God is like that Samaritan who reaches out for the victim and cares for the one left for dead along the side of the road. For Jesus to use this image, this metaphor would have been extremely offensive, scandalous – which is the point. God is like a Samaritan who will not walk on the other side of the road to avoid us. This is who God is – Yahweh, like the Samaritan, is not limited by destructive boundaries, nor does Yahweh act with a calculating heart, but is rich in mercy and free to show mercy. That’s who God is. God is rich in mercy.
When we know that God is merciful – that’s when we know how to be merciful. It cannot be taught, it has to be experienced, received. Loving our neighbor must not be divorced from the wider mercy of God. Our love for our neighbor is an expression of the love God has for us already. Those who show mercy (and receive mercy) are living in the Kingdom. We don’t worry about rewards. We don’t get the Kingdom if we’re merciful. We get to live in the Kingdom, when we know God is merciful.

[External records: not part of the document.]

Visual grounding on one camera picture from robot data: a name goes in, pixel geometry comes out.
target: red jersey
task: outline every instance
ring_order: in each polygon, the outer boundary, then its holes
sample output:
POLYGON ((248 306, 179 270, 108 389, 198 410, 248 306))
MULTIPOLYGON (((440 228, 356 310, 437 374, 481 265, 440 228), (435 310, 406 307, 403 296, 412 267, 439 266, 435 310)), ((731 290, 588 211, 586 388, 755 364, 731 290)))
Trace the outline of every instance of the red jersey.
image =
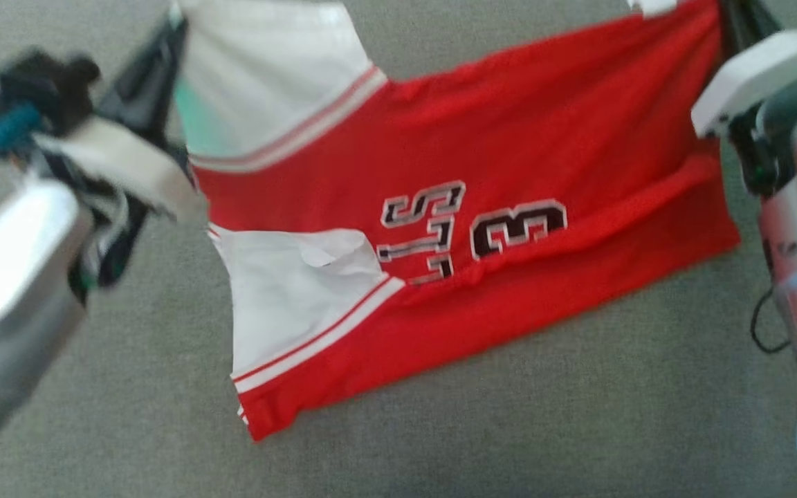
POLYGON ((339 4, 185 15, 177 101, 254 439, 739 240, 718 143, 690 123, 715 0, 411 81, 367 59, 339 4))

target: white sleeve panel
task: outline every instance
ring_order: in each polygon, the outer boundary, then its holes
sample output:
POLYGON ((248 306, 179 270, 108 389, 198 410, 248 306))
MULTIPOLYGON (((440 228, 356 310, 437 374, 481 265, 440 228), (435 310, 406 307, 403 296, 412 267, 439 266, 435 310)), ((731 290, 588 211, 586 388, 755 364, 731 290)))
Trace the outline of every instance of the white sleeve panel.
POLYGON ((283 138, 372 66, 341 3, 180 2, 175 89, 191 154, 235 158, 283 138))
POLYGON ((213 231, 230 272, 233 378, 294 356, 389 278, 357 230, 213 231))

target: red stripe
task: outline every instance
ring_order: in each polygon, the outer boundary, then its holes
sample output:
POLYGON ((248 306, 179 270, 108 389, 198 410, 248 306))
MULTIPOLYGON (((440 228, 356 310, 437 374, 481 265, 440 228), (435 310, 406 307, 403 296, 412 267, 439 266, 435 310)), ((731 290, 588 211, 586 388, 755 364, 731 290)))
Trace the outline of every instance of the red stripe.
POLYGON ((371 68, 368 69, 364 75, 361 75, 361 77, 358 78, 354 83, 352 83, 352 85, 346 89, 346 91, 338 99, 329 104, 323 110, 319 111, 319 113, 313 114, 313 116, 300 123, 300 126, 295 127, 292 132, 287 133, 287 135, 282 136, 282 138, 277 139, 275 142, 272 142, 272 144, 265 145, 264 147, 257 149, 257 151, 238 158, 209 158, 196 154, 190 154, 190 160, 193 162, 202 161, 212 164, 244 164, 246 162, 259 160, 259 158, 271 154, 281 147, 284 147, 288 144, 288 142, 294 140, 298 135, 309 129, 309 127, 312 127, 316 123, 319 123, 321 120, 325 119, 330 113, 333 113, 336 108, 341 107, 341 105, 345 104, 346 101, 352 98, 352 96, 358 92, 358 89, 360 89, 362 85, 373 78, 373 76, 377 75, 379 71, 380 70, 376 66, 371 66, 371 68))
POLYGON ((346 321, 347 318, 349 318, 352 314, 354 314, 356 312, 356 310, 358 310, 358 308, 360 308, 365 302, 367 302, 367 300, 370 299, 370 297, 373 296, 374 293, 376 293, 376 291, 379 291, 380 289, 382 289, 383 286, 386 286, 386 283, 389 283, 390 280, 392 280, 392 278, 386 278, 386 280, 383 280, 382 282, 380 282, 379 286, 374 287, 374 289, 371 290, 370 293, 366 294, 355 306, 352 306, 352 309, 349 310, 349 312, 347 312, 346 315, 343 315, 340 320, 338 320, 335 324, 331 325, 328 329, 323 331, 321 334, 315 336, 314 338, 311 338, 310 340, 307 340, 304 344, 301 344, 300 346, 295 347, 294 349, 288 351, 288 353, 282 354, 282 356, 279 356, 278 358, 272 360, 272 362, 269 362, 269 363, 266 363, 266 365, 257 367, 256 369, 253 369, 253 371, 250 371, 250 372, 240 376, 239 378, 235 378, 233 380, 233 382, 240 382, 240 381, 242 381, 244 379, 249 378, 249 376, 257 374, 257 373, 259 373, 261 371, 265 371, 265 369, 268 369, 269 367, 275 365, 275 363, 281 362, 281 360, 284 360, 285 358, 291 356, 291 354, 297 353, 301 349, 309 346, 310 344, 313 344, 315 341, 317 341, 320 338, 324 337, 330 331, 334 330, 335 328, 338 328, 343 322, 346 321))

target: white stripe trim
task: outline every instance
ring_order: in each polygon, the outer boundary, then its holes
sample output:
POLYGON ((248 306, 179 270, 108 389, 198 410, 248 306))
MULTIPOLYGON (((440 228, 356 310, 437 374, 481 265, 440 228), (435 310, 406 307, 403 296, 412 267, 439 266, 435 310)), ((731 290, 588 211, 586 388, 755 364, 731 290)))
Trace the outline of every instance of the white stripe trim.
POLYGON ((317 116, 312 124, 303 129, 292 131, 296 133, 285 144, 266 152, 262 157, 252 158, 248 162, 235 162, 235 163, 222 163, 219 161, 207 161, 203 158, 193 158, 193 164, 211 171, 219 171, 221 173, 252 173, 271 166, 280 160, 290 157, 302 150, 307 145, 312 144, 320 136, 325 135, 333 127, 338 126, 344 122, 354 111, 362 107, 363 104, 373 97, 383 85, 389 82, 389 79, 380 69, 376 69, 373 75, 369 76, 366 81, 358 85, 358 88, 345 98, 337 107, 330 109, 328 113, 320 114, 317 116))
MULTIPOLYGON (((291 354, 291 356, 281 360, 281 362, 276 363, 276 365, 265 369, 265 371, 257 372, 256 374, 249 376, 249 378, 244 378, 241 379, 241 381, 236 382, 235 390, 238 391, 238 394, 246 393, 247 391, 250 391, 256 387, 260 387, 260 385, 266 384, 266 382, 272 381, 279 375, 290 371, 290 369, 300 365, 300 363, 306 362, 306 360, 316 356, 316 354, 322 353, 322 351, 333 346, 333 344, 345 337, 346 334, 358 327, 358 325, 361 324, 364 319, 373 314, 376 309, 380 308, 383 303, 386 303, 390 297, 395 295, 395 293, 400 291, 404 286, 404 281, 399 280, 398 278, 390 278, 386 284, 383 284, 383 287, 380 287, 379 290, 368 296, 368 298, 357 309, 355 309, 351 315, 346 316, 344 321, 342 321, 332 331, 318 338, 318 340, 314 341, 313 343, 308 344, 307 347, 297 351, 297 353, 291 354)), ((234 375, 233 378, 239 378, 240 376, 241 374, 234 375)))

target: red fabric
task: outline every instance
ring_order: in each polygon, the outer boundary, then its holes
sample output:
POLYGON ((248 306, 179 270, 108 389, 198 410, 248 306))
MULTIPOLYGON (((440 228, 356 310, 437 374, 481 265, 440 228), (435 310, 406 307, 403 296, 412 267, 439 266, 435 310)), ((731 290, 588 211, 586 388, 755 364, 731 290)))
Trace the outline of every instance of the red fabric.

When mercy is shown, we discover that the Kingdom is nowhere other than here. It’s the quality of life we receive when we know God’s mercy and with hearts that are generous and good, we reach out toward each other. We see our neighbor. We at times stop along the highways of our lives and notice people – really see people, hold them with high regard, not as an it, but as a thou, as Kierkegaard said, and struggle for what’s best for them and reach out to them, our neighbors. We see our neighbors as thou – the drivers that drive us nuts on the beltway, the person at work who drives you crazy, the person behind the check-out register at Safeway, fellow travelers (I had to remind myself of this while traveling over the last two weeks, encountering all kinds of people in many different airports. I was losing my patience.), the people we meet along the way who are usually invisible to you. They are all thou-s. And we treat them as such, not because we have to; but because we want to. This makes all the difference in the world. This is the difference, of whether we are near or far from the Kingdom.